Gabinete do secretário-geral Ban Ky- -moon

Sede da ONU – NY – EUA

Dr.ª Arlete Soeiro,

Ainda não se conhece o programa das comemorações do Dia Internacional da Literacia da próxima segunda-feira, mas o ministro Crato já definiu conceito, estratégia, opinião, tema e objectivos. Feito o mais difícil, um dos execrandos funcionários da 5 de Outubro queimará as pestanas para concretizar tão brilhante pensamento em actividades singelas. Se nada acontecer, também não é grave: o ministro já disse o que tinha a dizer.

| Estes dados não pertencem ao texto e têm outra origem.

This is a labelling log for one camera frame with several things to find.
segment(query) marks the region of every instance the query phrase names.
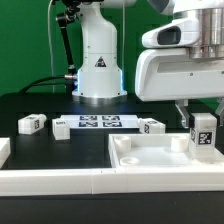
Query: triangle sticker
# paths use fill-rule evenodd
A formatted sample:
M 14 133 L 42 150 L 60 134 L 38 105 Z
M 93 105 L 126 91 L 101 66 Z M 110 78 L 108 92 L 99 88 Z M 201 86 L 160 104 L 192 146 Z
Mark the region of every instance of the triangle sticker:
M 103 57 L 100 57 L 99 60 L 97 61 L 97 63 L 95 64 L 95 67 L 107 67 L 104 60 L 103 60 Z

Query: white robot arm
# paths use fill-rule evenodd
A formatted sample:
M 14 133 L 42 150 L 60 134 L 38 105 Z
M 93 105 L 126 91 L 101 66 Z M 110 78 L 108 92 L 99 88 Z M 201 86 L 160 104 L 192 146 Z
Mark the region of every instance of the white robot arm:
M 78 70 L 73 98 L 93 104 L 120 101 L 127 92 L 123 90 L 122 71 L 117 66 L 117 30 L 102 17 L 100 8 L 127 7 L 137 0 L 69 1 L 79 2 L 75 15 L 83 33 L 83 65 Z
M 137 96 L 143 101 L 177 100 L 182 107 L 188 99 L 222 98 L 224 1 L 170 2 L 175 3 L 172 23 L 142 37 L 150 49 L 138 59 Z

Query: black table
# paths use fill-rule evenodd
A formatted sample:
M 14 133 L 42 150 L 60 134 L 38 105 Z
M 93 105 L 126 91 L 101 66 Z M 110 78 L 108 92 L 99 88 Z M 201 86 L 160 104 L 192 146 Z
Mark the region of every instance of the black table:
M 188 109 L 211 112 L 199 101 L 191 101 Z M 18 119 L 40 113 L 48 118 L 45 128 L 32 136 L 19 135 Z M 137 129 L 72 130 L 70 140 L 56 142 L 51 120 L 62 114 L 152 117 L 165 123 L 167 132 L 189 131 L 181 127 L 174 102 L 142 103 L 129 95 L 124 103 L 93 106 L 75 103 L 65 94 L 7 94 L 0 98 L 0 137 L 10 137 L 12 153 L 2 169 L 111 167 L 108 135 L 138 133 Z M 223 131 L 217 131 L 220 151 Z M 223 205 L 224 192 L 1 197 L 0 223 L 223 223 Z

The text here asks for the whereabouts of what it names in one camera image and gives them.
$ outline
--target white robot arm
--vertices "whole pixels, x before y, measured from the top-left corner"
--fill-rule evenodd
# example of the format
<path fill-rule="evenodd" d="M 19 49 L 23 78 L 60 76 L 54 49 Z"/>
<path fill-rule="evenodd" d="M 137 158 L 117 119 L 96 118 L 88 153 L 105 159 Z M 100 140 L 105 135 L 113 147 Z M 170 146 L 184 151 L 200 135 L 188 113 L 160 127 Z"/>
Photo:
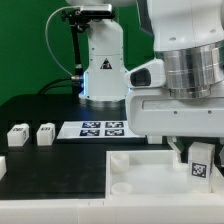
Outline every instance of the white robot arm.
<path fill-rule="evenodd" d="M 144 27 L 155 37 L 154 62 L 162 60 L 163 66 L 158 67 L 159 74 L 148 63 L 127 74 L 132 87 L 126 100 L 130 128 L 146 135 L 224 137 L 223 1 L 138 3 L 143 1 L 145 16 L 150 17 Z M 156 76 L 164 76 L 165 84 L 147 82 Z"/>

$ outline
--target black tabletop
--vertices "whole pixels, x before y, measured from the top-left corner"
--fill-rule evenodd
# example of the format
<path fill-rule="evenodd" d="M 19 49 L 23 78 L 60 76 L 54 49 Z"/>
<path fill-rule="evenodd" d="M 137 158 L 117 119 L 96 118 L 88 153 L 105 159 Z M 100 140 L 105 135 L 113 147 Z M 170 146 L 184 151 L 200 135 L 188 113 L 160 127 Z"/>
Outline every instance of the black tabletop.
<path fill-rule="evenodd" d="M 125 120 L 125 108 L 97 109 L 75 103 L 71 95 L 21 95 L 0 107 L 0 154 L 7 174 L 0 199 L 104 198 L 106 152 L 147 150 L 144 138 L 57 141 L 37 146 L 41 124 L 52 122 L 58 134 L 64 121 Z M 23 147 L 8 147 L 7 132 L 27 123 L 30 138 Z"/>

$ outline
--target green background
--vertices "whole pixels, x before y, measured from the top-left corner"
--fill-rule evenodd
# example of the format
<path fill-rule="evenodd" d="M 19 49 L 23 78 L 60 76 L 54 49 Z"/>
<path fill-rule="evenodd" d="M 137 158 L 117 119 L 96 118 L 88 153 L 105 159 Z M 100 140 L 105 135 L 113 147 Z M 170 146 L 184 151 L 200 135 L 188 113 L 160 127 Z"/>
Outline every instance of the green background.
<path fill-rule="evenodd" d="M 45 42 L 48 17 L 64 0 L 0 0 L 0 104 L 20 94 L 36 94 L 48 82 L 69 77 L 51 58 Z M 153 58 L 153 39 L 139 29 L 136 7 L 117 8 L 116 20 L 124 30 L 124 58 L 132 69 Z M 54 17 L 49 40 L 66 69 L 73 71 L 73 52 L 68 23 Z M 83 67 L 88 67 L 86 34 L 79 35 Z M 67 93 L 57 89 L 48 93 Z"/>

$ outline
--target robot camera
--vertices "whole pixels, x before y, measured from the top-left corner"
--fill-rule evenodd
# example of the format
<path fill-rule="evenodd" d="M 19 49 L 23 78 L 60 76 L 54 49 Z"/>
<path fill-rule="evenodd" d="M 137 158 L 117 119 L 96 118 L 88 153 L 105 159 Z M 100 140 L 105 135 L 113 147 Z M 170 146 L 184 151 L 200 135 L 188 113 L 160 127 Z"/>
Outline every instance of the robot camera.
<path fill-rule="evenodd" d="M 111 16 L 113 14 L 112 5 L 102 4 L 102 5 L 83 5 L 80 7 L 80 13 L 83 16 Z"/>

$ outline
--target small white block
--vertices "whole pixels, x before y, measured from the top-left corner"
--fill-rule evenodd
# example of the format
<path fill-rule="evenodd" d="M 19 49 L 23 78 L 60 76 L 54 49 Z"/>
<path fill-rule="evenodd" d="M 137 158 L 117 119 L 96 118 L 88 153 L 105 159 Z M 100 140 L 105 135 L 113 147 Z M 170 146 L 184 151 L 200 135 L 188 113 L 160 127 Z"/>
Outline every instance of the small white block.
<path fill-rule="evenodd" d="M 0 180 L 6 174 L 6 164 L 5 164 L 5 157 L 0 157 Z"/>
<path fill-rule="evenodd" d="M 26 140 L 29 138 L 29 125 L 28 124 L 15 125 L 7 133 L 7 138 L 9 147 L 23 146 Z"/>
<path fill-rule="evenodd" d="M 147 135 L 148 144 L 162 144 L 163 143 L 163 136 L 150 136 Z"/>
<path fill-rule="evenodd" d="M 188 154 L 188 190 L 210 193 L 215 145 L 194 142 Z"/>
<path fill-rule="evenodd" d="M 52 123 L 42 124 L 37 132 L 37 145 L 52 145 L 55 138 L 55 125 Z"/>

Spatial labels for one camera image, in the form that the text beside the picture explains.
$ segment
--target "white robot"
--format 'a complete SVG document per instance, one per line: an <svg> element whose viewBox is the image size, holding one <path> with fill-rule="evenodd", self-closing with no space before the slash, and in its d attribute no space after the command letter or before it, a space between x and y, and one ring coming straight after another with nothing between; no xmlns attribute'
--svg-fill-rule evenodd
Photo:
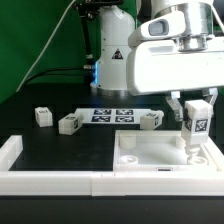
<svg viewBox="0 0 224 224"><path fill-rule="evenodd" d="M223 68L224 38L213 35L213 0L152 0L152 20L129 37L127 86L133 95L166 92L177 121L183 121L188 164L206 164L198 156L208 139ZM203 90L205 100L178 98L183 90Z"/></svg>

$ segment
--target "white box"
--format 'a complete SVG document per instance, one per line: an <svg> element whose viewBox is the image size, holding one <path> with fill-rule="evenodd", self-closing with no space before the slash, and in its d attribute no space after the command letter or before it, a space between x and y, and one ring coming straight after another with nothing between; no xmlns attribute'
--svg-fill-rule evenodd
<svg viewBox="0 0 224 224"><path fill-rule="evenodd" d="M47 107L35 108L35 117L40 127L53 126L52 113Z"/></svg>
<svg viewBox="0 0 224 224"><path fill-rule="evenodd" d="M72 135L82 127L83 117L77 114L68 114L58 122L59 134Z"/></svg>

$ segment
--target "green background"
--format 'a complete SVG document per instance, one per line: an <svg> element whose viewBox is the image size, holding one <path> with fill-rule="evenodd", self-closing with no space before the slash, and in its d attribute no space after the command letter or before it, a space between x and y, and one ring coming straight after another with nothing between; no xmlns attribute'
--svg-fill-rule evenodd
<svg viewBox="0 0 224 224"><path fill-rule="evenodd" d="M12 95L36 60L71 0L7 0L0 4L0 102ZM135 1L122 9L135 16ZM88 22L94 58L100 56L99 19ZM85 64L85 45L77 11L69 10L41 61L31 73ZM44 77L39 81L82 82L80 77Z"/></svg>

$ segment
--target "black surface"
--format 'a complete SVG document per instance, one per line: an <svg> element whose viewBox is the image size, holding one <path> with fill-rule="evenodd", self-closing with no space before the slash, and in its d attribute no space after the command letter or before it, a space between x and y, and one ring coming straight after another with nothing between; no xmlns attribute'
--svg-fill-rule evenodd
<svg viewBox="0 0 224 224"><path fill-rule="evenodd" d="M201 99L188 92L181 100ZM39 128L34 108L48 106L54 127ZM112 170L113 142L121 126L85 125L72 136L58 135L57 121L76 108L163 110L160 129L180 130L164 95L110 98L82 85L35 84L0 105L0 144L22 134L24 152L12 170ZM224 150L224 97L219 96L210 136ZM139 129L138 125L126 129ZM224 223L223 197L0 197L1 223Z"/></svg>
<svg viewBox="0 0 224 224"><path fill-rule="evenodd" d="M201 99L200 91L185 92L184 100ZM36 107L48 107L53 127L40 128ZM139 125L88 124L72 136L59 135L58 121L77 108L150 108L165 114L159 129L180 130L181 122L165 101L165 96L111 98L93 95L84 85L33 84L0 105L0 144L13 134L23 136L23 153L11 170L112 171L115 130L139 129ZM224 151L224 97L219 96L212 119L210 137Z"/></svg>

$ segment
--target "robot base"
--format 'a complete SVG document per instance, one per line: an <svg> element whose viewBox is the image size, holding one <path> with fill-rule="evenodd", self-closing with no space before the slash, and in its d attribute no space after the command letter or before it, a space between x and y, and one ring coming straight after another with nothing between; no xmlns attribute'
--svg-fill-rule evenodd
<svg viewBox="0 0 224 224"><path fill-rule="evenodd" d="M103 96L119 96L119 97L126 97L130 96L130 93L127 90L110 90L110 89L102 89L94 84L91 84L91 92L94 94L99 94Z"/></svg>

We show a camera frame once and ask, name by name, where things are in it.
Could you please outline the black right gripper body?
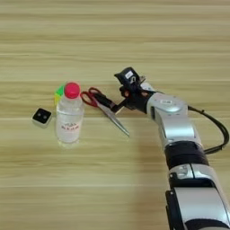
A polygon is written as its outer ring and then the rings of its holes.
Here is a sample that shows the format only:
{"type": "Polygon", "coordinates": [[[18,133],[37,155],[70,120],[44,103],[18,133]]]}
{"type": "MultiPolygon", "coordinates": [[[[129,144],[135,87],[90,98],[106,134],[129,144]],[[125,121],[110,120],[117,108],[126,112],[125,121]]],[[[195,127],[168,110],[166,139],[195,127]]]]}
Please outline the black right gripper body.
{"type": "Polygon", "coordinates": [[[138,110],[146,113],[147,102],[155,91],[145,90],[140,82],[133,84],[122,84],[120,94],[124,100],[119,104],[120,108],[126,107],[129,110],[138,110]]]}

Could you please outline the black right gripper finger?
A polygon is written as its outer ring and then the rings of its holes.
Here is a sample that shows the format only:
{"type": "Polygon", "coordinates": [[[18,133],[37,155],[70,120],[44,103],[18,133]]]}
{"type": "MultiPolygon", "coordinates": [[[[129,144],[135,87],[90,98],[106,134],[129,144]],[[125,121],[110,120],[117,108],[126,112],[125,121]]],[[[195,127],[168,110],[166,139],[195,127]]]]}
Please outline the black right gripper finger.
{"type": "Polygon", "coordinates": [[[123,100],[121,103],[119,104],[115,104],[111,110],[115,113],[115,114],[118,114],[127,104],[127,101],[126,100],[123,100]]]}
{"type": "Polygon", "coordinates": [[[104,94],[102,93],[95,93],[94,95],[95,100],[102,104],[103,106],[112,109],[115,106],[115,103],[108,99],[104,94]]]}

Tenho comigo cópia da entrevista do Nuno Crato à TVI, a emitir amanhã, logo após a aula de ginástica gesticulatória do boneco Marcelo. As circunstâncias que me levaram a ficar a par de tudo isto são, em si, bastante elucidativas. Ainda com a beleza da catedral de Estrasburgo na retina, caminhava eufórico em direcção ao rio Ill, Rue des Récollets acima, quando inopinadamente tropeço no ministro, ou seja, caio no Crato! Conhecimento de longa data obriga-me aos salamaleques típicos do encontro entre dois portugueses no estrangeiro. Ainda a meio dos cumprimentos, perguntas e frases feitas aplicáveis à situação, dou–me conta de que o clarividente matemático saíra da European Science Foundation em direcção a um Mercedes negro que se mantinha na berma do passeio, ronronando sob partitura de alta cilindrada. Sim, essa mesma, aquela instituição que ninguém conhecia, estava falida e nada apresentável, e que o Crato salvou, encomendando-lhe a avaliação das unidades de investigação portuguesas. Percebi então que o ministro estava em Estrasburgo, em Agosto, pela mesma razão que eu. A mesma, é como quem diz, semelhante… Eu fugia dos parlamentares e demais pessoal político que noutros meses enxameiam a cidade, para poder visitar a catedral em paz; ele para discretamente visitar os seus dilectos validos.

Cruzando o meu olhar, que ia da porta da fundação para o Mercedes e daí para ele, o ministro desfez-se em juras e negas: “Não, nada disso, não vim discutir se fico CEO ou membro honorário vitalício, nem discutimos contrapartidas, partidas ou inteiras… Sabe, ficou muito calor em Davos, onde estava a passar férias, e pronto… vim subindo o Reno… para refrescar. Foi isso mesmo: vim refrescar-me!”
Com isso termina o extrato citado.